:: Task prompt ::
Retype the data below in full, keeping every character as it is.

:: Exercise materials ::

[Start of Attachment]

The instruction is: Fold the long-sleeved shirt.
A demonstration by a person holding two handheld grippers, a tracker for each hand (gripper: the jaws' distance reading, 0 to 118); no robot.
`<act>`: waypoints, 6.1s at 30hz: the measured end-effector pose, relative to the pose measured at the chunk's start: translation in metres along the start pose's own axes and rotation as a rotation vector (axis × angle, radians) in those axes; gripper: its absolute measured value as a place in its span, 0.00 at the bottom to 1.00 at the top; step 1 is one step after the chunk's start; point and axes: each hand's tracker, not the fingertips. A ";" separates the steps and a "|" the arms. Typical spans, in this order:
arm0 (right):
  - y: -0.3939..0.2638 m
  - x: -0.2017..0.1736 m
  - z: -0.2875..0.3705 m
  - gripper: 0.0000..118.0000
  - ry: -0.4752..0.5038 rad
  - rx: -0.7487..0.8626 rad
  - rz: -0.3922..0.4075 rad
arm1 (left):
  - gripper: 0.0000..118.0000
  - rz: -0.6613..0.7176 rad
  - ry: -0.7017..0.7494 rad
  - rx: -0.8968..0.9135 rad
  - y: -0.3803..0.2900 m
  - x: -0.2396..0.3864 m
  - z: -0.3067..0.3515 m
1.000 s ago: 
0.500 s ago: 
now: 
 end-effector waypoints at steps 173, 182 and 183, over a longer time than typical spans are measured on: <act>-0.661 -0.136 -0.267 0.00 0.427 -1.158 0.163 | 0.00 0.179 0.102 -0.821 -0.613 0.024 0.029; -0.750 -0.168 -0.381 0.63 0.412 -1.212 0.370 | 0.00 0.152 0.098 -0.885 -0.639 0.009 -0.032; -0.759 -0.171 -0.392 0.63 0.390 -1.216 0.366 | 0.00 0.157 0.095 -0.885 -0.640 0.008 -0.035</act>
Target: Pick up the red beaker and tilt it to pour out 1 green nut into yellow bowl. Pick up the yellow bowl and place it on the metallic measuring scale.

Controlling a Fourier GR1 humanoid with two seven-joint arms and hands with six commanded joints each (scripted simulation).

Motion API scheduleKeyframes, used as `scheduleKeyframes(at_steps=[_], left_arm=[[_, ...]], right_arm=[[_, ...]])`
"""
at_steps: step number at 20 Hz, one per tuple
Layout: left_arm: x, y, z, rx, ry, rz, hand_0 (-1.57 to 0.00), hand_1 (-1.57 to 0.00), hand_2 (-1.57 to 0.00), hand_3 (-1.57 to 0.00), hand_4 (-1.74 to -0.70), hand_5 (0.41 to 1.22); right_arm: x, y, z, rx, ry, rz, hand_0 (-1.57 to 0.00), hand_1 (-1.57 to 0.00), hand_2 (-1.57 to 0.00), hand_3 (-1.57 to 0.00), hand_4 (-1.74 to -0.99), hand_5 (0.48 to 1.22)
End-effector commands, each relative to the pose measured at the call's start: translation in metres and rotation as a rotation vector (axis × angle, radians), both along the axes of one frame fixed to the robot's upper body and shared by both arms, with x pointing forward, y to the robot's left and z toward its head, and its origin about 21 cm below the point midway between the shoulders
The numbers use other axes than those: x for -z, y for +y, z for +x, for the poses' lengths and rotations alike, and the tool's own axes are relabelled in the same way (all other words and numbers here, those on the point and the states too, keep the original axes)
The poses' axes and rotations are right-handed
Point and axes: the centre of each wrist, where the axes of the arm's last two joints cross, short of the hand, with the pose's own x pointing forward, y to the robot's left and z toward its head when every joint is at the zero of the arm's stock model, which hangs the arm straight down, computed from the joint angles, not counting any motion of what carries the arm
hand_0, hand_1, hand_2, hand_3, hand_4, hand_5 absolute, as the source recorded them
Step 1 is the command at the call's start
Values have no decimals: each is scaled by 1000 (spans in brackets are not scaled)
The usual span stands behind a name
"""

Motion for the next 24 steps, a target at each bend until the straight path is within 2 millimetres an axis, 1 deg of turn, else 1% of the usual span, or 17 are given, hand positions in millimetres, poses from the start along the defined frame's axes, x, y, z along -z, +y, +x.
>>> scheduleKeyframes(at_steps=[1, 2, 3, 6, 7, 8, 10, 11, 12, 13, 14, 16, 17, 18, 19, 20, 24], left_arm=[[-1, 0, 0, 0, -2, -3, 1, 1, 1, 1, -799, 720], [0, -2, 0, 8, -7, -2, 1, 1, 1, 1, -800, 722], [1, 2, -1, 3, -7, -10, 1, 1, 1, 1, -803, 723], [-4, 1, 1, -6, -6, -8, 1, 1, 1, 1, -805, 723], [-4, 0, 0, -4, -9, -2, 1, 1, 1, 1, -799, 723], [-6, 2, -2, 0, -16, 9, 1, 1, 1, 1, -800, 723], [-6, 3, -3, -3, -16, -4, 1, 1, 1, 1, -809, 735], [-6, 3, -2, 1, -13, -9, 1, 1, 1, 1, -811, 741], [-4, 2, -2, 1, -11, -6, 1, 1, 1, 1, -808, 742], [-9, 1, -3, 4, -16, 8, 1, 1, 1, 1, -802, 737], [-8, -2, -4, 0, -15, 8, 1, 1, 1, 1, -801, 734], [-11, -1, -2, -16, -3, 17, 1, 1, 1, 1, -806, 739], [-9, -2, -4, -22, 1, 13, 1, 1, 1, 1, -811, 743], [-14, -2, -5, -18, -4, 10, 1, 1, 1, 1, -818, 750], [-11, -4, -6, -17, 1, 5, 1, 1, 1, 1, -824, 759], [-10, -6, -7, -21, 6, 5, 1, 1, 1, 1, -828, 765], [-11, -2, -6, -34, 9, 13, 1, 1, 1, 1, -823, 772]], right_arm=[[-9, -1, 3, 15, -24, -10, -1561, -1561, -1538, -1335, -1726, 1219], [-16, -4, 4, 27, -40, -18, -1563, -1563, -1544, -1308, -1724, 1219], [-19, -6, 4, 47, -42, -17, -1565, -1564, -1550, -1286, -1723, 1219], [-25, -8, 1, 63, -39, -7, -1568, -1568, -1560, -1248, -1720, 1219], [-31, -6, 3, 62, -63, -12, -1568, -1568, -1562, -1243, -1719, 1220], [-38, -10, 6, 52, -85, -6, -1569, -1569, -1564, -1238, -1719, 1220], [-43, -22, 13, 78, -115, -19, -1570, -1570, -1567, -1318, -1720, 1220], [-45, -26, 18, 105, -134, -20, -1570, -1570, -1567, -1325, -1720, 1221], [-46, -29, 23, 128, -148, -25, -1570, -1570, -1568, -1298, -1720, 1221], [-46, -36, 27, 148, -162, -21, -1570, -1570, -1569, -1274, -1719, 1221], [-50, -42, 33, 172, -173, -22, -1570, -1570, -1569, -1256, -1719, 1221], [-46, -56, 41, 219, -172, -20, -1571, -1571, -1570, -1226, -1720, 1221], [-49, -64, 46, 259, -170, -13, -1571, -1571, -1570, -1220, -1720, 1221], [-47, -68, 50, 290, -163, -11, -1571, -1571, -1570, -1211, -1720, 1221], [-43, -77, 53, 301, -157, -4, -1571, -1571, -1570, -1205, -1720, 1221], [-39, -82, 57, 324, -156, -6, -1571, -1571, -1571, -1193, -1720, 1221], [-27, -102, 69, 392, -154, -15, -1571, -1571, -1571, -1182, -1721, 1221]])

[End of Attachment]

:: Output of the exercise ::
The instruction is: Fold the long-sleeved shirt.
A demonstration by a person holding two handheld grippers, a tracker for each hand (gripper: the jaws' distance reading, 0 to 118); no robot.
`<act>`: waypoints, 6.1s at 30hz: the measured end-effector pose, relative to the pose measured at the chunk's start: translation in metres along the start pose's own axes and rotation as a rotation vector (axis × angle, radians) in those axes; gripper: its absolute measured value as a place in its span, 0.00 at the bottom to 1.00 at the top; step 1 is one step after the chunk's start; point and axes: each hand's tracker, not the fingertips. A ";" separates the steps and a "|" the arms. Typical spans, in this order:
arm0 (right):
  - y: -0.3939..0.2638 m
  - x: -0.2017..0.1736 m
  - z: -0.2875..0.3705 m
  - gripper: 0.0000..118.0000
  - ry: -0.4752..0.5038 rad
  - rx: -0.7487..0.8626 rad
  - rz: -0.3922..0.4075 rad
arm1 (left):
  - gripper: 0.0000..118.0000
  - rz: -0.6613..0.7176 rad
  - ry: -0.7017..0.7494 rad
  - rx: -0.8968..0.9135 rad
  - y: -0.3803..0.2900 m
  - x: -0.2396..0.3864 m
  - z: -0.3067..0.3515 m
1.000 s ago: 
0.500 s ago: 
now: 
 end-effector waypoints at steps 173, 182 and 183, over a longer time than typical spans are measured on: <act>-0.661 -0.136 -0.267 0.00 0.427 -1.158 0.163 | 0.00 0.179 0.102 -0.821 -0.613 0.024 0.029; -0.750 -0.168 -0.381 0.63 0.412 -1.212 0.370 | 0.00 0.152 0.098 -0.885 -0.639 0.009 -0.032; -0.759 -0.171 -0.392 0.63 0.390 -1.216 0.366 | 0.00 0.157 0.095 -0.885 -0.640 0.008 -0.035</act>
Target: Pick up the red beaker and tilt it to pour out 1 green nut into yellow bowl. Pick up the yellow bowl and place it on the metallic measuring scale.

Controlling a Fourier GR1 humanoid with two seven-joint arms and hands with six commanded joints each (scripted simulation).

Motion API scheduleKeyframes, used as `scheduleKeyframes(at_steps=[_], left_arm=[[_, ...]], right_arm=[[_, ...]])`
"""
at_steps: step number at 20 Hz, one per tuple
Layout: left_arm: x, y, z, rx, ry, rz, hand_0 (-1.57 to 0.00), hand_1 (-1.57 to 0.00), hand_2 (-1.57 to 0.00), hand_3 (-1.57 to 0.00), hand_4 (-1.74 to -0.70), hand_5 (0.41 to 1.22); right_arm: x, y, z, rx, ry, rz, hand_0 (-1.57 to 0.00), hand_1 (-1.57 to 0.00), hand_2 (-1.57 to 0.00), hand_3 (-1.57 to 0.00), hand_4 (-1.74 to -0.99), hand_5 (0.48 to 1.22)
End-effector commands, each relative to the pose measured at the call's start: translation in metres and rotation as a rotation vector (axis × angle, radians), both along the axes of one frame fixed to the robot's upper body and shared by both arms, with x pointing forward, y to the robot's left and z toward its head, and its origin about 21 cm below the point midway between the shoulders
The numbers use other axes than those: x for -z, y for +y, z for +x, for the poses' lengths and rotations alike, and the tool's own axes are relabelled in the same way (all other words and numbers here, those on the point and the states too, keep the original axes)
The poses' axes and rotations are right-handed
Point and axes: the centre of each wrist, where the axes of the arm's last two joints cross, short of the hand, with the pose's own x pointing forward, y to the robot's left and z toward its head when every joint is at the zero of the arm's stock model, which hangs the arm straight down, computed from the joint angles, not counting any motion of what carries the arm
hand_0, hand_1, hand_2, hand_3, hand_4, hand_5 absolute, as the source recorded them
Step 1 is the command at the call's start
Values have no decimals: each is scaled by 1000 (spans in brackets are not scaled)
The usual span stands behind a name
"""

Motion for the next 24 steps, a target at each bend until the straight path is within 2 millimetres an axis, 1 deg of turn, else 1% of the usual span, or 17 are given, hand positions in millimetres, poses from the start along the defined frame's axes, x, y, z along -z, +y, +x.
>>> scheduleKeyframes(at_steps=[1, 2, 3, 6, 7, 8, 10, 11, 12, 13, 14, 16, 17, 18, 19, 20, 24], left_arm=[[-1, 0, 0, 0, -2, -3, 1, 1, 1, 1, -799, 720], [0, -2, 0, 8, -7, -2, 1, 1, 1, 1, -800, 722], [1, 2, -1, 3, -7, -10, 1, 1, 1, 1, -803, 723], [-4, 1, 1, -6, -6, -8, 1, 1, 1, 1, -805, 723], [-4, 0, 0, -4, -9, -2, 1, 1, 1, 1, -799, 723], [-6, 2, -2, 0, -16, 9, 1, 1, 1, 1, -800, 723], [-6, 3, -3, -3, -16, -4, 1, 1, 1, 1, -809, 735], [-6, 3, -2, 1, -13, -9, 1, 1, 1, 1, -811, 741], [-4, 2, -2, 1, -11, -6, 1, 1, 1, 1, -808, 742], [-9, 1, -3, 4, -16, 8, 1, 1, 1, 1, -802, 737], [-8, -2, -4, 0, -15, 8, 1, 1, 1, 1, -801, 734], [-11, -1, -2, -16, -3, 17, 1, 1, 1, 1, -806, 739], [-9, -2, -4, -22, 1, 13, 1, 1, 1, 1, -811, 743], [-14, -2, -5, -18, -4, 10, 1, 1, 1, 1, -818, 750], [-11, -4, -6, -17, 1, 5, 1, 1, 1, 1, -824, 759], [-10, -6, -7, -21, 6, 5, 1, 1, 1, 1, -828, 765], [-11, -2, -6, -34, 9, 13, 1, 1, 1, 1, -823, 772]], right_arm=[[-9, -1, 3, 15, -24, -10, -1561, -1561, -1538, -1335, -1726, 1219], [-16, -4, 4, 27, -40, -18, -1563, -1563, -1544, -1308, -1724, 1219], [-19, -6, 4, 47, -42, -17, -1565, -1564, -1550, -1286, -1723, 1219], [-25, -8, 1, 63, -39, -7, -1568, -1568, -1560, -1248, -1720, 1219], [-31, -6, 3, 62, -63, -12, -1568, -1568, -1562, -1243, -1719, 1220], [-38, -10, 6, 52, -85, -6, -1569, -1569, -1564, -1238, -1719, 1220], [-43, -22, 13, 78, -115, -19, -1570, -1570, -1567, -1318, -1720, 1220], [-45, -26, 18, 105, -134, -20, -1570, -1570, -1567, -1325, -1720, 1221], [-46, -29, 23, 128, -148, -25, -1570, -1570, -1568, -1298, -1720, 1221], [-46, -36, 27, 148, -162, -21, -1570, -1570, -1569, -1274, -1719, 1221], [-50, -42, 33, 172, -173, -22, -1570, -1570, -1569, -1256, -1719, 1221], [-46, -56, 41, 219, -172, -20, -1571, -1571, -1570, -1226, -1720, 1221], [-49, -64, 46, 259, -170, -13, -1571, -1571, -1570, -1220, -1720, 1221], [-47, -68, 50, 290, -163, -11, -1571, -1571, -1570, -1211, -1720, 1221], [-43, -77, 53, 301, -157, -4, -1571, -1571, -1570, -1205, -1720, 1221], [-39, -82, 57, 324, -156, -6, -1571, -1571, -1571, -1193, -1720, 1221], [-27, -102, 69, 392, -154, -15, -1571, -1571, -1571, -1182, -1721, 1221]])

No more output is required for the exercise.